:: Task directions ::
Please give every record below again exactly, and keep the pictures out.

****************************************

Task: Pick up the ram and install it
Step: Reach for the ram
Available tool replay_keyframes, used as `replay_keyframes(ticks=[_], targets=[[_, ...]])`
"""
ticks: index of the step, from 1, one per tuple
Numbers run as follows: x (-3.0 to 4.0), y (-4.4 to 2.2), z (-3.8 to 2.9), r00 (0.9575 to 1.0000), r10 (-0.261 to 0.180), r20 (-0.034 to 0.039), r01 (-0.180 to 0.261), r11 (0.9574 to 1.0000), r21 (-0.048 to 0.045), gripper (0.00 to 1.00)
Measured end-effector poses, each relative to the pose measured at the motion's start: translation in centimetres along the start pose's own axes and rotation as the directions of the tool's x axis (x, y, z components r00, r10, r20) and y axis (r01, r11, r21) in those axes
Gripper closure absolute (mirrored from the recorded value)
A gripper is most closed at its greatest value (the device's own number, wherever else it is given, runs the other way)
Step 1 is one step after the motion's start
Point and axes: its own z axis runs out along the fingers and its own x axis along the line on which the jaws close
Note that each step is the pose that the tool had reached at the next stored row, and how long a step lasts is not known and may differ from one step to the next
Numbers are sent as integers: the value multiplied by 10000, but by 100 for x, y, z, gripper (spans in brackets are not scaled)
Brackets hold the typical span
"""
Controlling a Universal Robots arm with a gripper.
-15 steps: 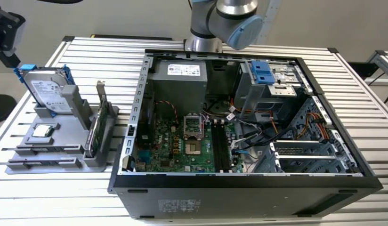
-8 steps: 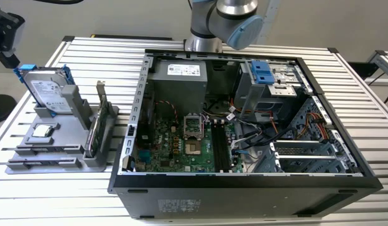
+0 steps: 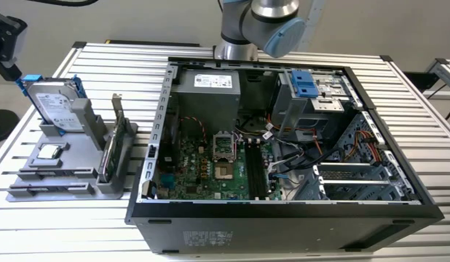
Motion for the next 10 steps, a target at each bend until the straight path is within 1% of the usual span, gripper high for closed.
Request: replay_keyframes(ticks=[10], targets=[[-9,-125,-5,10000,1,-16,-1,10000,1,100]])
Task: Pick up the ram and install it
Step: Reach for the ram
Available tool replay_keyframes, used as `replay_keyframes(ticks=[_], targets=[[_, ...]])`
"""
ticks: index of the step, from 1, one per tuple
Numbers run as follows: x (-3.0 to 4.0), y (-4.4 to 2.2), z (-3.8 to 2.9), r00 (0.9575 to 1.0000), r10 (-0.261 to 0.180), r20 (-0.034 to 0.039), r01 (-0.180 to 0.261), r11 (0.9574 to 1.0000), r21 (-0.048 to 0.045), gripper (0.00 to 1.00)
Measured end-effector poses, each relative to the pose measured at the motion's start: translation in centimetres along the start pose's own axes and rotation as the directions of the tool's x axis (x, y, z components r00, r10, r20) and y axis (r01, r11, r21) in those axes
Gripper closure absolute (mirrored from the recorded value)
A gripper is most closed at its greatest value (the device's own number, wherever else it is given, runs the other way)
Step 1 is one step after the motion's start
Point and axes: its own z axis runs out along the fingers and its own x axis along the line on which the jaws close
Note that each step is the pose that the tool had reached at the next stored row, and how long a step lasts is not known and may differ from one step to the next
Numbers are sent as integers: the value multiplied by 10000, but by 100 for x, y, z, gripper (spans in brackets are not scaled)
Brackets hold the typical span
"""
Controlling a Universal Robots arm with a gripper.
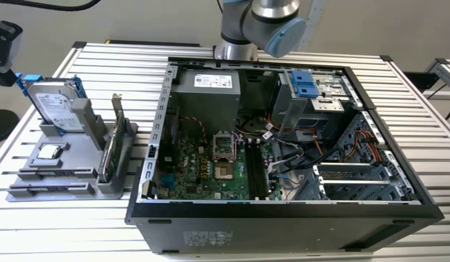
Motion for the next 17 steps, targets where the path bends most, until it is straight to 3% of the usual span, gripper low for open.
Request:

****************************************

:: Response for this exercise ::
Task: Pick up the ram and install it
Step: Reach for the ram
Available tool replay_keyframes, used as `replay_keyframes(ticks=[_], targets=[[_, ...]])`
"""
ticks: index of the step, from 1, one per tuple
Numbers run as follows: x (-3.0 to 4.0), y (-4.4 to 2.2), z (-3.8 to 2.9), r00 (0.9575 to 1.0000), r10 (-0.261 to 0.180), r20 (-0.034 to 0.039), r01 (-0.180 to 0.261), r11 (0.9574 to 1.0000), r21 (-0.048 to 0.045), gripper (0.00 to 1.00)
Measured end-effector poses, each relative to the pose measured at the motion's start: translation in centimetres along the start pose's own axes and rotation as the directions of the tool's x axis (x, y, z components r00, r10, r20) and y axis (r01, r11, r21) in those axes
Gripper closure absolute (mirrored from the recorded value)
A gripper is most closed at its greatest value (the device's own number, wherever else it is given, runs the other way)
Step 1 is one step after the motion's start
Point and axes: its own z axis runs out along the fingers and its own x axis along the line on which the jaws close
Note that each step is the pose that the tool had reached at the next stored row, and how long a step lasts is not known and may differ from one step to the next
Numbers are sent as integers: the value multiplied by 10000, but by 100 for x, y, z, gripper (spans in brackets are not scaled)
Brackets hold the typical span
"""
Controlling a Universal Robots arm with a gripper.
-15 steps: 
-8 steps: 
+0 steps: 
Motion for the next 10 steps, a target at each bend until the straight path is within 1% of the usual span, gripper high for closed.
Request: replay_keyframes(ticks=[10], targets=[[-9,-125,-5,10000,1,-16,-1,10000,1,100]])
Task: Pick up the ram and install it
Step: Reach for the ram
Available tool replay_keyframes, used as `replay_keyframes(ticks=[_], targets=[[_, ...]])`
"""
ticks: index of the step, from 1, one per tuple
Numbers run as follows: x (-3.0 to 4.0), y (-4.4 to 2.2), z (-3.8 to 2.9), r00 (0.9575 to 1.0000), r10 (-0.261 to 0.180), r20 (-0.034 to 0.039), r01 (-0.180 to 0.261), r11 (0.9574 to 1.0000), r21 (-0.048 to 0.045), gripper (0.00 to 1.00)
Measured end-effector poses, each relative to the pose measured at the motion's start: translation in centimetres along the start pose's own axes and rotation as the directions of the tool's x axis (x, y, z components r00, r10, r20) and y axis (r01, r11, r21) in those axes
Gripper closure absolute (mirrored from the recorded value)
A gripper is most closed at its greatest value (the device's own number, wherever else it is given, runs the other way)
Step 1 is one step after the motion's start
Point and axes: its own z axis runs out along the fingers and its own x axis along the line on which the jaws close
Note that each step is the pose that the tool had reached at the next stored row, and how long a step lasts is not known and may differ from one step to the next
Numbers are sent as integers: the value multiplied by 10000, but by 100 for x, y, z, gripper (spans in brackets are not scaled)
Brackets hold the typical span
"""
Controlling a Universal Robots arm with a gripper.
Motion for the next 17 steps, targets where the path bends most, until it is straight to 3% of the usual span, gripper low for open.
Request:

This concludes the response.